TASK.
Each line from the one containing "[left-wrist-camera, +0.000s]" to the final line of the listing below must be transcribed exactly; all others are left out.

DATA EXCERPT.

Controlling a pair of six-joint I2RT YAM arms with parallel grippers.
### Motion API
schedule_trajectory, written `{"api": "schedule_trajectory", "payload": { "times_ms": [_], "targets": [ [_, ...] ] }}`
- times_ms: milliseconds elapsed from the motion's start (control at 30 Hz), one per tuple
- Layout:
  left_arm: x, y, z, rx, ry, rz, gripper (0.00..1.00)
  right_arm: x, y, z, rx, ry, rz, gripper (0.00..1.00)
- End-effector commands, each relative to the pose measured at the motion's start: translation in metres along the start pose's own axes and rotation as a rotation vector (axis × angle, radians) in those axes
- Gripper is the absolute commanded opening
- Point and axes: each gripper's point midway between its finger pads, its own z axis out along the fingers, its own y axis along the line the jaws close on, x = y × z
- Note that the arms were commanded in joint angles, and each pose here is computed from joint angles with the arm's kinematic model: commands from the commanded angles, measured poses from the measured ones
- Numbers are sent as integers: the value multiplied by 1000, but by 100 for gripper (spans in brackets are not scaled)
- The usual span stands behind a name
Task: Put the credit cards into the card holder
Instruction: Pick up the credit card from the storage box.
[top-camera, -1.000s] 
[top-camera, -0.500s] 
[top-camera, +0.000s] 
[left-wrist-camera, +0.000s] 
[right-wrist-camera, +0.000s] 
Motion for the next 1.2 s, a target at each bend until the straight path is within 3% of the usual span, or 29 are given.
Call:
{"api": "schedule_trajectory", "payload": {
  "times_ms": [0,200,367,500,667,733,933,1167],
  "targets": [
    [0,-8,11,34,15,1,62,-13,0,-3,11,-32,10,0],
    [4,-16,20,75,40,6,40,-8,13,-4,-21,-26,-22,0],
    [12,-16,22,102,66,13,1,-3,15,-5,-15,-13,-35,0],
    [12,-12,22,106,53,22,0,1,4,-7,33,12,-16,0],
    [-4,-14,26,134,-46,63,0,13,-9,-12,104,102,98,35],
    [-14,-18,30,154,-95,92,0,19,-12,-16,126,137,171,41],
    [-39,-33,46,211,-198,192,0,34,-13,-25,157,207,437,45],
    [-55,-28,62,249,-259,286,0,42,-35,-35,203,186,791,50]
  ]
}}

RESPONSE.
[left-wrist-camera, +0.000s] 
[right-wrist-camera, +0.000s] 
Motion for the next 1.2 s, a target at each bend until the straight path is within 3% of the usual span, or 29 are given.
Call:
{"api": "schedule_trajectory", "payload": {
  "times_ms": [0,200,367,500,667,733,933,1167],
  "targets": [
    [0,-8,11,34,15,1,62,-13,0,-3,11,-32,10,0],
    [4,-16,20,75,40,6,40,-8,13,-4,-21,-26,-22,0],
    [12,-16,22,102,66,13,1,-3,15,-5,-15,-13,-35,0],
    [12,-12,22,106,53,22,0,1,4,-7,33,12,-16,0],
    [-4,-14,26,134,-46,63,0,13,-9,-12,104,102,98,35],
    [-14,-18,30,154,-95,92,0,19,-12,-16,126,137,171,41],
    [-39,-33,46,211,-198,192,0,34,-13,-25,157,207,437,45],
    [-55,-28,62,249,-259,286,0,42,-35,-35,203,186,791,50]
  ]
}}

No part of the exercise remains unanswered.